Why Doesn’t My Tensor Offloading Strategy Reduce GPU Memory Usage in Forward Pass?

I am training a model using PyTorch and would like to offload tensors to CPU memory during the forward pass as soon as they are no longer needed, and then reload them to GPU memory during the backward pass if required. This can be achieved using torch.autograd.graph.save_on_cpu(), but why doesn’t the following code work as expected?

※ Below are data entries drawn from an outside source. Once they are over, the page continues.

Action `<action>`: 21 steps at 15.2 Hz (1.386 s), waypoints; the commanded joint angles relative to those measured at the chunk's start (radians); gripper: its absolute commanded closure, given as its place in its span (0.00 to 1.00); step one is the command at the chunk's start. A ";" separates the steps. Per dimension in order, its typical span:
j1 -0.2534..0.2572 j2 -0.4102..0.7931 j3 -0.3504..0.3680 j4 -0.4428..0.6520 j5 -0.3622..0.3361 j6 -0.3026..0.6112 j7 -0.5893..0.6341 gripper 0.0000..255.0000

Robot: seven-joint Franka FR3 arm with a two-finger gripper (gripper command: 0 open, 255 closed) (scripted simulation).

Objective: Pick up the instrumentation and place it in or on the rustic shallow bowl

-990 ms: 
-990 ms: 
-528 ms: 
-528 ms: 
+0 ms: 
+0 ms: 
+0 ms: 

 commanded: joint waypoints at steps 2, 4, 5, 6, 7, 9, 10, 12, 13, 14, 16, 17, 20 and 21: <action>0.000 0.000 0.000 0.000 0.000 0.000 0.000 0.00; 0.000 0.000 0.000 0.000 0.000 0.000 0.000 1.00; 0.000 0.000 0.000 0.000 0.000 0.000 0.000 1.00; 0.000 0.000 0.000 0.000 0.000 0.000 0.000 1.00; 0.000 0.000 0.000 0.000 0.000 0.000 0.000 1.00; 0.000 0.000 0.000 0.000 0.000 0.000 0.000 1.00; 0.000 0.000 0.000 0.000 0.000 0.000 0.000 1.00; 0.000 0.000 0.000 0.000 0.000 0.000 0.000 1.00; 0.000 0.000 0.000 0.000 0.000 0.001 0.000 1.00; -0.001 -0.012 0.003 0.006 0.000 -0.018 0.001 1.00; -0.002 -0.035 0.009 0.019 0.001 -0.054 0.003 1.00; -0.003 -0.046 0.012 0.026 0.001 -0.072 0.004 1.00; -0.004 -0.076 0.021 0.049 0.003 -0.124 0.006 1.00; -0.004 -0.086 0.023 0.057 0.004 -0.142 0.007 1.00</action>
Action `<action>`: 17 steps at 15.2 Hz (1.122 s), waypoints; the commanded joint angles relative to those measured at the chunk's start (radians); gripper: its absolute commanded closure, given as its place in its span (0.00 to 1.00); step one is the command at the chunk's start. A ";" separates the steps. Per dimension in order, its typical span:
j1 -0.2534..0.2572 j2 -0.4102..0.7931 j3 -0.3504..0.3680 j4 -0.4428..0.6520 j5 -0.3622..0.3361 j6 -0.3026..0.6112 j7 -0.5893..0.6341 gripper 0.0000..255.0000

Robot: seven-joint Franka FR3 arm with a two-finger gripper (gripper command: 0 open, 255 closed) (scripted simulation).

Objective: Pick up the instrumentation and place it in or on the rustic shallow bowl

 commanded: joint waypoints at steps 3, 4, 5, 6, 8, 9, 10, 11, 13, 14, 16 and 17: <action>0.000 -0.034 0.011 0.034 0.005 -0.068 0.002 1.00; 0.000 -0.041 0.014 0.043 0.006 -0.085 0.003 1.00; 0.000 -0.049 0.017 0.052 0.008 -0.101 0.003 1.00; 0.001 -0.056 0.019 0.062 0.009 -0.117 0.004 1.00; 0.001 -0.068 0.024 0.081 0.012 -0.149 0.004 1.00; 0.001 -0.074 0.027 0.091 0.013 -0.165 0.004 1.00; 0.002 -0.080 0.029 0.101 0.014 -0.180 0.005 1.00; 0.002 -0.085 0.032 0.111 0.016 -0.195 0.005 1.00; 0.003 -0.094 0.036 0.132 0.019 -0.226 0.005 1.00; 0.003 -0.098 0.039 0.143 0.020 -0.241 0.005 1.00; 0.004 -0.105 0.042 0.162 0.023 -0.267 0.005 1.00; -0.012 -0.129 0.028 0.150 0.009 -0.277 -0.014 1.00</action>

class DeepModel(nn.Module):
    def __init__(self, layer_num=40, layer_size=4096):
        super(DeepModel, self).__init__()
        self.layers = nn.ModuleList([nn.Linear(layer_size, layer_size) for _ in range(layer_num)])
        self.relu = nn.ReLU()

    def forward(self, x, offload=False):
        if offload:
            prev_tensor = x
            for idx, layer in enumerate(self.layers):
                x = self.relu(layer(prev_tensor))
                prev_tensor.to('cpu', non_blocking=True)
                prev_tensor = x
        return x

Here is the test output:

Testing without offloading:
Memory allocated before forward pass: 2576.62 MB
Memory allocated after forward pass: 3224.75 MB
Max memory allocated during forward pass: 3240.75 MB

Testing with offloading:
Memory allocated before forward pass: 2584.75 MB
Memory allocated after forward pass: 3224.75 MB
Max memory allocated during forward pass: 3240.75 MB

There’s no significant reduction in GPU memory usage. However, with the following approach using torch.autograd.graph.save_on_cpu(), I do observe a noticeable decrease in memory usage:

class DeepModel(nn.Module):
    def __init__(self, layer_num=40, layer_size=4096):
        super(DeepModel, self).__init__()
        self.layers = nn.ModuleList([nn.Linear(layer_size, layer_size) for _ in range(layer_num)])
        self.relu = nn.ReLU()

    def forward(self, x, offload=False):
        if offload:
            with torch.autograd.graph.save_on_cpu(pin_memory=True):
                prev_tensor = x
                for idx, layer in enumerate(self.layers):
                    x = self.relu(layer(prev_tensor))
                    prev_tensor.to('cpu', non_blocking=True)
                    prev_tensor = x
        return x

Why doesn’t the first method reduce memory usage as expected? What could be causing this difference?